Note: smaller than that of the same ideological but different geopolitical alignment that Russia has been sponsoring for years (Azov exists, but it's smaller than Sparta) in the same conflict.


I didn't mean the russian propaganda. I meant the western media that had branded anyone with the most milquetoast traditional views as nazis for the past 7 years. The fucking canadian truckers were branded as fascists, for fuck's sake. did NSDAP protest against COVID-19 vaccine mandates too?

>some far-right militia activity in some places

FYI, those guy with wolfsangel and black sun insignias and swastika tattoos are not a militia but a legitimate unit of Ukraine's national guard

https://www.adl.org/education/references/hate-symbols/sonnen...

https://www.adl.org/education/references/hate-symbols/wolfsa...


They claim to be a platform, not publishers, so they shouldn't be able to invoke publisher rights and be the judge of what can or cannot be published. Let the government do this mediation. Twitter should let people ask a judge to issue content take downs based on the law and just comply with it.


"Twitter is _not allowed_ to remove porn, spam, doxxing, or death threats without a court order (of what jurisdiction?)" would immediately collapse into goatse chaos.


It's shocking how many otherwise smart people are naïve about this. Even those who have been around the Internet long enough to know full well what happens with any text box (or worse, image upload) offered.


These are real issues, but I don't think we need to give Twitter full power as arbiter of society's speech in order to curb them.


There is simply no meaningful legal distinction between the two in this context. See https://twitter.com/badsec230takes


> but it is a mistake to conflate the two

That's up for debate. Modern communication is so monopolized by twitter/FB that the argument of "they are a private company" no longer holds.

We can bemoan Russian interference in the elections all we want. But the power Twitter/FB hold is far more impactful on domestic and international democracy than any russian agent every could be.


nobody is accusing twitter of violating the 1A


> TL;DR free speech is between you and the government, not between you and someone else or some other company.

Yes, everyone knows that.

It's a bit different though when you have massive social media platforms that have monopolies over public discourse.


Imagine a scenario where Twitter and Facebook lose their ability to unconditionally moderate the content of their platforms. Presumably they would need to check with government censors first? Again, I understand how annoying moderation can be! I just don't understand the alternative and I do not see how this alternative is not a huge violation of the First Amendment — this would precisely be the government telling private companies what they can and cannot publish.


> I just don't understand the alternative

Well, one alternative would be that they have to decouple their front-end and back-end and provide open APIs to their backend (posts/tweets, friends lists, etc.).

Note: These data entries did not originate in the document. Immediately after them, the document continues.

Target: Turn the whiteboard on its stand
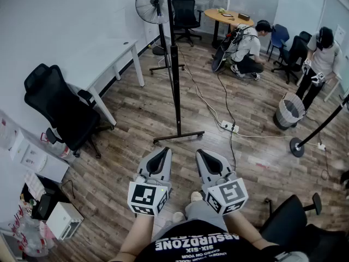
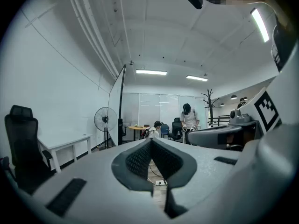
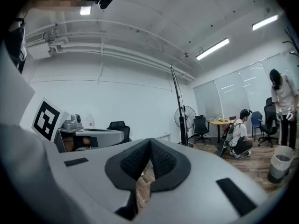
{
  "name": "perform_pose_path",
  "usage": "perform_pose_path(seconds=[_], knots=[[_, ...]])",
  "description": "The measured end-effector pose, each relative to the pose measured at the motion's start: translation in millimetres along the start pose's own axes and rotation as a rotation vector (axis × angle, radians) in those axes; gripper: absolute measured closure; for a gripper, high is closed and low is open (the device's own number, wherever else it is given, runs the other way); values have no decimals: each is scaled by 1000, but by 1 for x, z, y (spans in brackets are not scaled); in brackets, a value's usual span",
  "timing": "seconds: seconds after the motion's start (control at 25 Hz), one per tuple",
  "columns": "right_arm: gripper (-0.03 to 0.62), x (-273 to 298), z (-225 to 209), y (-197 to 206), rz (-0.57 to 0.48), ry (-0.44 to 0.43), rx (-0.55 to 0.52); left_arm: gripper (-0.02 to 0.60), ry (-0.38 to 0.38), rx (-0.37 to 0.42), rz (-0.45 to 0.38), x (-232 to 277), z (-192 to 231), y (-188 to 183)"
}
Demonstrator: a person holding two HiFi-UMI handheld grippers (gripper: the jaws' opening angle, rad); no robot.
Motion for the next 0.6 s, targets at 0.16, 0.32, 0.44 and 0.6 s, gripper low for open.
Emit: perform_pose_path(seconds=[0.16,0.32,0.44,0.6], knots=[[595,12,-11,-2,-9,-12,-3,575,6,2,-3,14,2,-1],[595,20,-28,-4,-13,-25,17,575,-5,-6,-1,30,3,-3],[595,30,-41,-6,-11,-38,19,575,-14,-8,1,42,6,-4],[595,42,-59,-11,-13,-84,20,575,-19,-14,-6,61,9,-6]])
Point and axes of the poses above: the fingertips, and each gripper's own axes: x forward along the fingers, z to its left, y out of its underside, the point moved 6 cm from there along -x, backward along the fingers, and after that the axes turned 2 degrees about -y, right-handed, at the moved point
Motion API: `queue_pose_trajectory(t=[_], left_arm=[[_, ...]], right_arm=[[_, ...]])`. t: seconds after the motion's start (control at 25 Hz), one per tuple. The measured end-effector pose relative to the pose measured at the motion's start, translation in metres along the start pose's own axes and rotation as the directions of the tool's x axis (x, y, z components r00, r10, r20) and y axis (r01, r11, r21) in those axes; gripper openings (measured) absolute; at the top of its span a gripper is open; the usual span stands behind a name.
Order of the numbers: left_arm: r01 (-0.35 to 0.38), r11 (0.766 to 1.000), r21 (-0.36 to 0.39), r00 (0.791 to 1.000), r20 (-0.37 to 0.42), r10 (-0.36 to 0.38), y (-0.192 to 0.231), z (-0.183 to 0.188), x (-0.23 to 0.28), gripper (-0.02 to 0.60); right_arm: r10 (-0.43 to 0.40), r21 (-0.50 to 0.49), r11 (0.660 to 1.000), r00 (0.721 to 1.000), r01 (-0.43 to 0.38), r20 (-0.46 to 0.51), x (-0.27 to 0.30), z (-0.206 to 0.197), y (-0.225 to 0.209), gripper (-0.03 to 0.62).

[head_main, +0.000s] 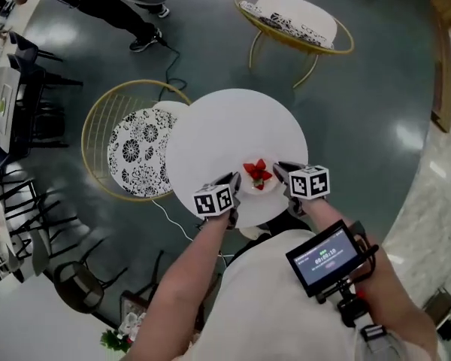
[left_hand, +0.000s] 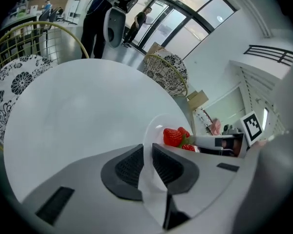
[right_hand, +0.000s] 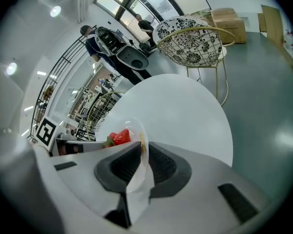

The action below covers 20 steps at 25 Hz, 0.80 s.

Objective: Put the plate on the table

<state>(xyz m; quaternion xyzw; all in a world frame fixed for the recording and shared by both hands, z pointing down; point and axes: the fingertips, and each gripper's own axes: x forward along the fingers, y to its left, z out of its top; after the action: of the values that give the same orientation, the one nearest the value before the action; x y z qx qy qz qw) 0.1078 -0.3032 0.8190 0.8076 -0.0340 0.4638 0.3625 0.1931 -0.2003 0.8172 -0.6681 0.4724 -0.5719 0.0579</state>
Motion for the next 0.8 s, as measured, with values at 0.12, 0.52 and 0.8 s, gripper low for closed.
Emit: queue_pose_trajectory(t=[0.12, 0.52, 0.8], left_arm=[[-0.019, 0.999, 0.028, 1.000, 0.017, 0.018, 0.004, 0.023, 0.008, 0.049], [-0.083, 0.993, 0.079, 0.996, 0.021, 0.081, 0.018, 0.043, 0.020, 0.049], [-0.104, 0.991, 0.089, 0.994, 0.033, 0.101, 0.022, 0.049, 0.024, 0.049]], right_arm=[[0.000, -0.010, 1.000, 1.000, 0.001, 0.013, 0.012, 0.019, -0.004, 0.055], [-0.029, -0.060, 0.998, 0.999, 0.030, 0.018, 0.029, 0.035, -0.007, 0.055], [-0.078, -0.137, 0.987, 0.997, 0.079, 0.015, 0.040, 0.042, -0.008, 0.055]])
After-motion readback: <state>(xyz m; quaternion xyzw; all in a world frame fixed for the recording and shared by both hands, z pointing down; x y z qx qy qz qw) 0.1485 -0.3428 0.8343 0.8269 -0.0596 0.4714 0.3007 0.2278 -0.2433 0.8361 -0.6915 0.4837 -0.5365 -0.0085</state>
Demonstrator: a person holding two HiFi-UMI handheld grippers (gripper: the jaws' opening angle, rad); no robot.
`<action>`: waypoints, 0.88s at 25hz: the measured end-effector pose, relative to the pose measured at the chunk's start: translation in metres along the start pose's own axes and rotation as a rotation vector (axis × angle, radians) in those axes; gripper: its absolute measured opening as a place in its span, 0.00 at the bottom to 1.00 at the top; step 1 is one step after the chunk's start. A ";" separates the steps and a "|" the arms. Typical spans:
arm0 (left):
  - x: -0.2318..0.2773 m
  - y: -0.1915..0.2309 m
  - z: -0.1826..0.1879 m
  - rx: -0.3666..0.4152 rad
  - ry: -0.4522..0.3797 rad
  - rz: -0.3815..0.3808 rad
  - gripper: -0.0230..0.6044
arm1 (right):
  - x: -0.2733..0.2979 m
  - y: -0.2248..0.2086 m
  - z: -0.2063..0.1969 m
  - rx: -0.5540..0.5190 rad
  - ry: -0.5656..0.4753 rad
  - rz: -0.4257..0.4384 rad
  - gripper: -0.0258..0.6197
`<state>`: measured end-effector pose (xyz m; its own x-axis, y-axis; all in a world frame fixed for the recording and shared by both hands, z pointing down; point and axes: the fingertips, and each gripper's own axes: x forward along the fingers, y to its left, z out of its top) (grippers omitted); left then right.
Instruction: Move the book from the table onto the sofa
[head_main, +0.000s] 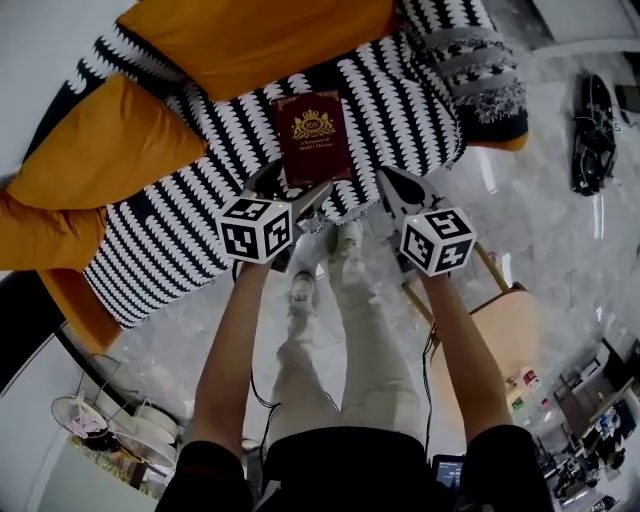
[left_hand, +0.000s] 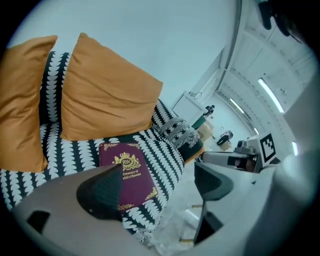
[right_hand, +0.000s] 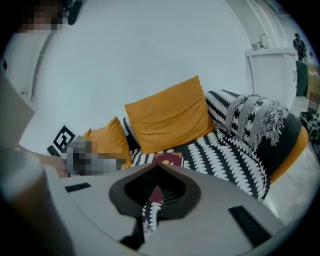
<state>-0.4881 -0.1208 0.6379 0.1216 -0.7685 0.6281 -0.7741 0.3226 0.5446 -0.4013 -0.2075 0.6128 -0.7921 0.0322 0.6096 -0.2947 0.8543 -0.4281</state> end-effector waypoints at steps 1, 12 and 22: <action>-0.007 -0.007 0.006 0.001 -0.014 -0.014 0.78 | -0.006 0.003 0.006 -0.002 -0.011 -0.001 0.07; -0.097 -0.098 0.058 0.111 -0.096 -0.101 0.50 | -0.085 0.079 0.068 -0.045 -0.130 0.020 0.07; -0.191 -0.165 0.074 0.224 -0.214 -0.118 0.26 | -0.167 0.148 0.106 -0.092 -0.248 0.041 0.07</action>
<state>-0.4291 -0.0679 0.3868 0.1037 -0.8996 0.4241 -0.8825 0.1134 0.4564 -0.3690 -0.1413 0.3768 -0.9126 -0.0507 0.4057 -0.2188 0.8988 -0.3799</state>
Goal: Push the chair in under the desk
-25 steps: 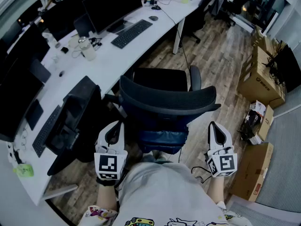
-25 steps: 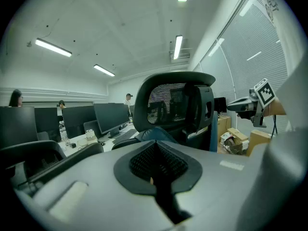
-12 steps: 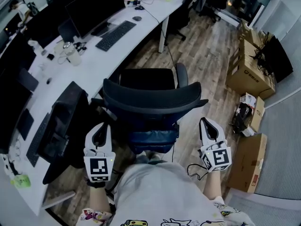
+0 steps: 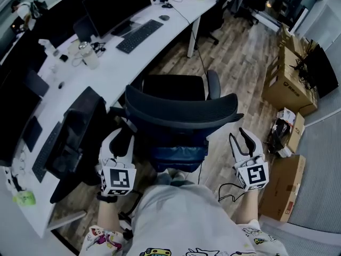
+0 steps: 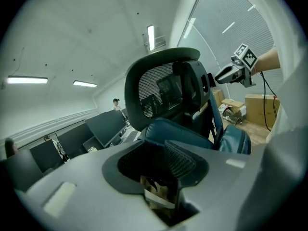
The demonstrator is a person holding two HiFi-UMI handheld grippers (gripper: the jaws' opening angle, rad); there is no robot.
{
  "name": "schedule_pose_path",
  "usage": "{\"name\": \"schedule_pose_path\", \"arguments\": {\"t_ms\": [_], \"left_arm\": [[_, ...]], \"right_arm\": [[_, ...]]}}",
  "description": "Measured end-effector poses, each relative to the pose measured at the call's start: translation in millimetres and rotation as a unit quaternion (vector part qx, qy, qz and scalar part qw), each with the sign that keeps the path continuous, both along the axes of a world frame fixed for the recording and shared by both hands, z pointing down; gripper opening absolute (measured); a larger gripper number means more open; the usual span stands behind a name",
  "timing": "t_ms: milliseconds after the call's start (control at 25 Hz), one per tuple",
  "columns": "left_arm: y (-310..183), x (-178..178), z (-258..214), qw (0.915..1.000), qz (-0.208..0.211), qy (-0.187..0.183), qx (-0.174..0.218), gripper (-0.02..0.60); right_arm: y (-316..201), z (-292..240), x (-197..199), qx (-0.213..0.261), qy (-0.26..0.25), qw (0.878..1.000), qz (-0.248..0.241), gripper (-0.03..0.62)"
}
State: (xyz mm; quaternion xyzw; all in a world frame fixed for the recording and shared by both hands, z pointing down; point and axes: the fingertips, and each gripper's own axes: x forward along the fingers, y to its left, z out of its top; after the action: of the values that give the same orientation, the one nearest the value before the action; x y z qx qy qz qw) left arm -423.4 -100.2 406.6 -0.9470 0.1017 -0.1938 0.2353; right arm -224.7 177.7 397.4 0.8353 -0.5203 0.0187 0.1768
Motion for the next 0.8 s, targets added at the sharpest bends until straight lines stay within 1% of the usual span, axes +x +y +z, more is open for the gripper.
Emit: {"name": "schedule_pose_path", "arguments": {"t_ms": [200, 360, 440, 600, 800], "left_arm": [[-8.4, 4.1, 7.2, 0.9992, -0.001, -0.030, 0.028, 0.177], [-12.5, 13.6, 8.3, 0.9959, 0.008, -0.054, 0.072, 0.219], [-15.1, 17.1, 11.9, 0.9926, 0.009, -0.072, 0.097, 0.235], [-21.1, 24.2, 20.6, 0.9844, 0.010, -0.111, 0.136, 0.274], [-34.2, 32.4, 25.9, 0.9754, 0.007, -0.139, 0.170, 0.298]], "right_arm": [[-6.5, 7.8, 6.4, -0.037, 0.017, 0.999, -0.021, 0.193], [-14.1, 12.1, 11.6, -0.072, 0.042, 0.996, -0.043, 0.227], [-15.6, 16.5, 16.2, -0.090, 0.048, 0.994, -0.046, 0.232], [-17.9, 25.2, 24.5, -0.110, 0.059, 0.991, -0.048, 0.264], [-21.6, 32.2, 34.2, -0.151, 0.095, 0.982, -0.059, 0.290]]}}
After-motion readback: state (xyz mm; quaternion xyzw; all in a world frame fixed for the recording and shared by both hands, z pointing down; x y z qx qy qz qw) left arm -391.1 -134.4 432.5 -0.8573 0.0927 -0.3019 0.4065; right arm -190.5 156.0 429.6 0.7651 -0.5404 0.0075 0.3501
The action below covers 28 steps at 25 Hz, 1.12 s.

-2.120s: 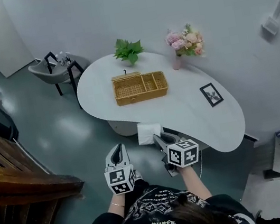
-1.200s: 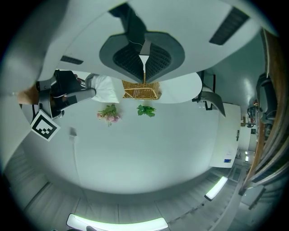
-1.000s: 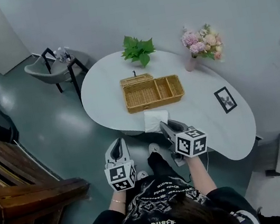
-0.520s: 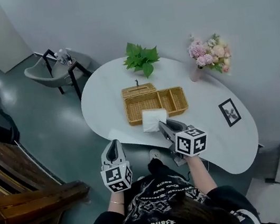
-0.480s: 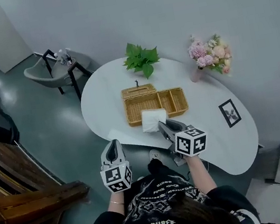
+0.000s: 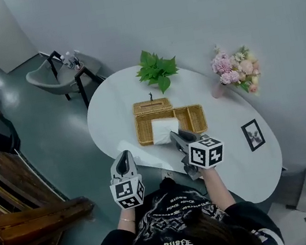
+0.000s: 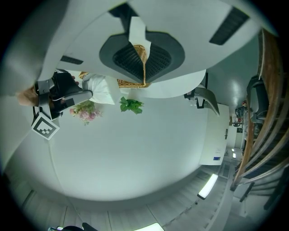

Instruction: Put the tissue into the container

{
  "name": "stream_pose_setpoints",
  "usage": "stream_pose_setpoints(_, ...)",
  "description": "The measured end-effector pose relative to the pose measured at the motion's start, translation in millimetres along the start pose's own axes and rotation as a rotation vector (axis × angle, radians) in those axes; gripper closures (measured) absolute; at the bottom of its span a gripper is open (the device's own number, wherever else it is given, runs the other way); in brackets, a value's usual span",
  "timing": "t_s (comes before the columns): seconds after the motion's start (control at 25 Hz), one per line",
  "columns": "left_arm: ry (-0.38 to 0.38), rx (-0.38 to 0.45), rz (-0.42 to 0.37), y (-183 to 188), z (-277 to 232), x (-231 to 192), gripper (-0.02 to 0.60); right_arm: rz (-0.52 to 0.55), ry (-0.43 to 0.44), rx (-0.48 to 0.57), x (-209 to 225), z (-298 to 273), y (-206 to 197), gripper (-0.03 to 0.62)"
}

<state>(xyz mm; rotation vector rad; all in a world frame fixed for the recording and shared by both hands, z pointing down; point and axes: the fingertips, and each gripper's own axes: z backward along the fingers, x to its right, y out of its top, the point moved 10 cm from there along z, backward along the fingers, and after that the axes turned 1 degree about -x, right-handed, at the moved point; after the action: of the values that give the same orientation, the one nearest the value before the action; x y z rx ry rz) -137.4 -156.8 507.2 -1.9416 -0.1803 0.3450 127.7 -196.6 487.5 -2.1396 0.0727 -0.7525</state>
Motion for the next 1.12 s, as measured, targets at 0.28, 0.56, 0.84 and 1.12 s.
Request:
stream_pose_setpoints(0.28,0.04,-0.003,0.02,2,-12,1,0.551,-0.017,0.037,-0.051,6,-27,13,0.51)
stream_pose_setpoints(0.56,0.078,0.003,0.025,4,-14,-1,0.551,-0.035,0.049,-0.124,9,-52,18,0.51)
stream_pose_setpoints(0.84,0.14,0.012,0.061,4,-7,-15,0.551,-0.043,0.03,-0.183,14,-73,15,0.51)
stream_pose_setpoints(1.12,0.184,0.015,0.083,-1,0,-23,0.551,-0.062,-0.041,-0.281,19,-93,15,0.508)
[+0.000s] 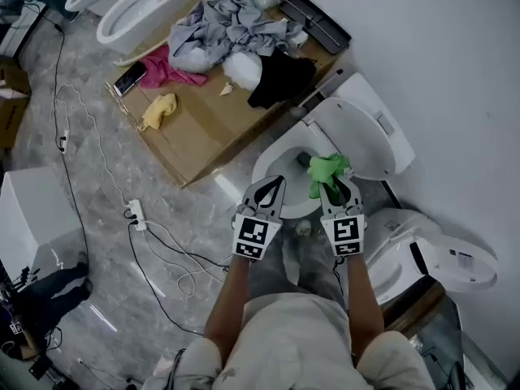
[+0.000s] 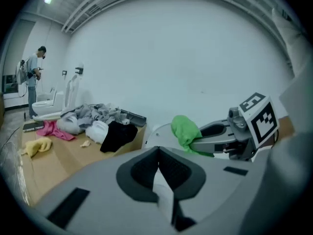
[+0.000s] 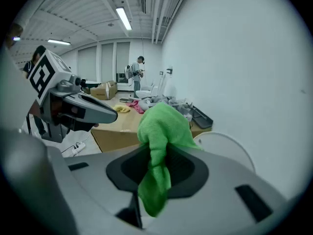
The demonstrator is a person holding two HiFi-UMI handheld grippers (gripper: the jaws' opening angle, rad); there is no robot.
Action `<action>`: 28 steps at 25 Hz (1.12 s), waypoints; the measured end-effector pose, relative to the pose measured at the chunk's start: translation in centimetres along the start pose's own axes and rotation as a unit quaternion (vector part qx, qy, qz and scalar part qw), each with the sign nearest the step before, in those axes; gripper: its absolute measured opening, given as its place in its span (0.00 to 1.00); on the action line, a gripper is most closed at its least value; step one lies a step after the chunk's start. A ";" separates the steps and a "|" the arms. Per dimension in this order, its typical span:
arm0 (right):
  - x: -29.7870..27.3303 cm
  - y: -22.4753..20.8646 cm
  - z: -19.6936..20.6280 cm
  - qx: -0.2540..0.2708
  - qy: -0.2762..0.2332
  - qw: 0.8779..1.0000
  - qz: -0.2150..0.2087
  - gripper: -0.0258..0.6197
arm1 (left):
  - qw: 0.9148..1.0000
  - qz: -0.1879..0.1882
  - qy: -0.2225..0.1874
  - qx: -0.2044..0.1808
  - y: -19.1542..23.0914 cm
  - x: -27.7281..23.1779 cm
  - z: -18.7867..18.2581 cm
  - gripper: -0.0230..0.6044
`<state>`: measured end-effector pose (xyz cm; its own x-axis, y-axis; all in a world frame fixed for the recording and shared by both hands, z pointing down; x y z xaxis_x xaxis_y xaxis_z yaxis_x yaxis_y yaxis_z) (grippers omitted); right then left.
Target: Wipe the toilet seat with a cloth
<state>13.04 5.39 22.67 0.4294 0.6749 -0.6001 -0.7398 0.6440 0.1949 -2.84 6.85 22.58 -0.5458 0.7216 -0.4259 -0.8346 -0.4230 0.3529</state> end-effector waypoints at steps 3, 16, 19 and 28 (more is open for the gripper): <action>3.9 -0.1 -1.8 -0.008 -0.015 1.000 0.005 0.19 | 1.000 0.008 -0.014 -0.013 -1.7 2.0 -2.5 0.06; 15.6 -3.3 -5.7 -0.017 -0.117 0.993 0.010 0.19 | 0.994 -0.026 -0.060 -0.091 -10.2 7.2 -9.2 0.06; 17.2 -3.9 -5.8 -0.010 -0.142 0.990 0.004 0.19 | 0.991 -0.044 -0.070 -0.109 -11.9 8.2 -10.0 0.06; 20.6 -5.1 -6.4 -0.007 -0.173 0.985 -0.011 0.19 | 0.986 -0.060 -0.075 -0.134 -16.2 9.7 -11.4 0.06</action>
<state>22.36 13.74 4.33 0.5948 0.7445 -0.3030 -0.7345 0.6566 0.1715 4.49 14.45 3.19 -0.4415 0.8397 -0.3161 -0.8932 -0.4448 0.0661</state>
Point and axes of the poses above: the fingertips, and each gripper's own axes: x backward along the fingers, y to its left, z out of its underside, the point moved 5 cm from there along x, backward along the fingers, and after that the axes turned 6 degrees about x, right-handed, at the moved point
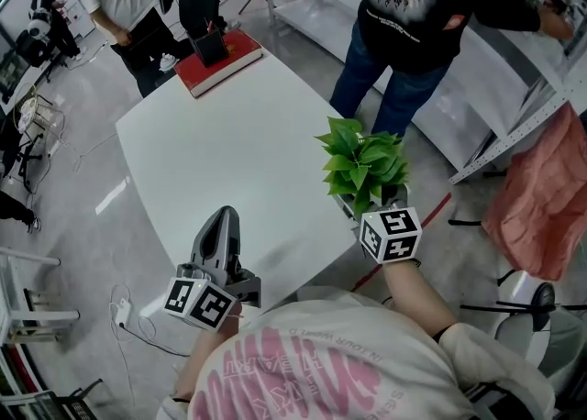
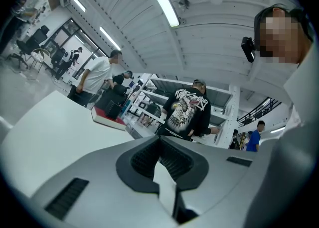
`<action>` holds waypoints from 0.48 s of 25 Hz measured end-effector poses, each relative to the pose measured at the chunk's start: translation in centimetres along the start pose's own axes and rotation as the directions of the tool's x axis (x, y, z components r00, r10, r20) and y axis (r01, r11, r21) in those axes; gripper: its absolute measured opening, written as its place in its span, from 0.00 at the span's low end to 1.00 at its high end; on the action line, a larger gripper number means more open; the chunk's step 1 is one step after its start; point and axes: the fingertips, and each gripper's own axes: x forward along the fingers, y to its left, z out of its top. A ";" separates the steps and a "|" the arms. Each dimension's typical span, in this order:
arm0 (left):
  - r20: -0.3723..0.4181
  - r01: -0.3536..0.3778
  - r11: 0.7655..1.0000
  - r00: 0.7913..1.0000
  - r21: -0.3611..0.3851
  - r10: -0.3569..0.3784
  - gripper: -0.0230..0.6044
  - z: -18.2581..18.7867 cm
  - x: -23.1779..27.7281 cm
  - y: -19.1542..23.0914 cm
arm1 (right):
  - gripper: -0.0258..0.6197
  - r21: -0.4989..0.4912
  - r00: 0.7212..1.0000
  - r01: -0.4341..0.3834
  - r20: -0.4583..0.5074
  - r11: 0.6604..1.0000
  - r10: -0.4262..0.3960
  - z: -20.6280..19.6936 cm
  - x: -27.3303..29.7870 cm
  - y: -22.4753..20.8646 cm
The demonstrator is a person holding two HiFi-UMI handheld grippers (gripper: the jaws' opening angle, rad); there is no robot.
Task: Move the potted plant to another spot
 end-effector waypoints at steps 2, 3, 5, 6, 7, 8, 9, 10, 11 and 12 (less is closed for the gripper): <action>0.000 -0.008 1.000 1.000 -0.002 0.008 0.08 0.1 0.2 -0.1 | 0.81 0.000 1.000 0.002 -0.008 1.000 -0.002 0.0 0.1 -0.3; 0.001 -0.013 1.000 1.000 -0.002 0.013 0.08 0.1 0.6 -0.2 | 0.81 -0.001 1.000 0.001 -0.013 1.000 -0.001 0.1 0.2 -0.7; 0.007 -0.024 1.000 1.000 -0.001 0.024 0.08 0.0 1.2 -0.4 | 0.81 -0.007 1.000 -0.001 -0.022 1.000 0.001 -0.1 0.5 -1.4; 0.010 -0.026 1.000 1.000 -0.001 0.026 0.08 -0.2 1.4 -0.5 | 0.81 -0.010 1.000 -0.001 -0.026 1.000 0.001 -0.4 0.5 -1.8; 0.012 -0.027 1.000 1.000 0.000 0.027 0.08 -0.5 1.5 -0.6 | 0.81 -0.011 1.000 0.000 -0.030 1.000 0.000 -0.7 0.6 -2.1; 0.012 -0.027 1.000 1.000 0.000 0.027 0.08 -0.7 1.6 -0.6 | 0.81 -0.011 0.999 0.001 -0.033 1.000 -0.001 -1.0 0.6 -2.3; 0.012 -0.028 1.000 1.000 0.000 0.028 0.08 -0.9 1.6 -0.6 | 0.81 -0.011 0.999 0.002 -0.037 1.000 -0.003 -1.2 0.6 -2.5; 0.011 -0.028 1.000 1.000 -0.001 0.028 0.08 -1.0 1.6 -0.6 | 0.81 -0.011 0.999 0.003 -0.040 1.000 -0.003 -1.4 0.6 -2.5; 0.010 -0.028 1.000 1.000 -0.002 0.028 0.08 -1.0 1.5 -0.6 | 0.81 -0.011 0.999 0.003 -0.044 1.000 -0.004 -1.5 0.5 -2.4; 0.009 -0.028 1.000 1.000 -0.002 0.028 0.08 -1.1 1.3 -0.7 | 0.81 -0.011 0.999 0.004 -0.047 1.000 -0.004 -1.7 0.4 -2.3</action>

Facebook/Twitter can moderate/censor whatever they want on their own front-ends, but they can't remove anything from the backend.

People/companies can build alternative front-end apps that access the fb/twitter graphs and censor in a different way - so that users have an alternative.


See above: _not allowed_ to remove porn, spam, doxxing, or death threats without a court order (of what jurisdiction?) => immediate chaos

(Note that FOSTA/SESTA already imposes a proactive legal obligation to censor within the US, and overrides s230)


They don't have a monopoly over public discourse though, not even remotely close.


> It's a bit different though

No, it's not. If you want corporations to be beholden to the first amendment then pass laws saying that private companies can no longer moderate their platforms, full stop.